EXERCISE:
Using the records below, write out the line with "Should you be willing to segment the black robot" and each line after it through the final one, exactly, and only those.

[Source data]
☆ ☆ ☆ ☆ ☆

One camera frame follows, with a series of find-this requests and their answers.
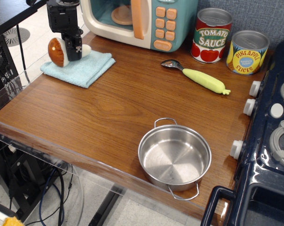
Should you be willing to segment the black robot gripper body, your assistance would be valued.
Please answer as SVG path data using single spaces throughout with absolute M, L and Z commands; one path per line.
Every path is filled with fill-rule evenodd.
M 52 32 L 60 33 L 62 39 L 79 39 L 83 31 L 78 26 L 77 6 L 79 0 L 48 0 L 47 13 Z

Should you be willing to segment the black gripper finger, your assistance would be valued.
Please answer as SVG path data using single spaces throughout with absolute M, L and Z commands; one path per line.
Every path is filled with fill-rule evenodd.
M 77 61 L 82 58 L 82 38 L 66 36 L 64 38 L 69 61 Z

☆ ☆ ☆ ☆ ☆

SOLUTION FOR THIS PROBLEM:
Should you be willing to segment the black robot gripper body, your assistance would be valued.
Please answer as SVG path data using single spaces throughout with absolute M, L and Z commands; one path per line.
Every path is filled with fill-rule evenodd.
M 52 32 L 60 33 L 62 39 L 79 39 L 83 31 L 78 26 L 77 6 L 79 0 L 48 0 L 47 13 Z

Should you be willing to segment the black gripper finger, your assistance would be valued.
Please answer as SVG path data using single spaces throughout with absolute M, L and Z commands; one path per line.
Every path is filled with fill-rule evenodd.
M 77 61 L 82 58 L 82 38 L 66 36 L 64 38 L 69 61 Z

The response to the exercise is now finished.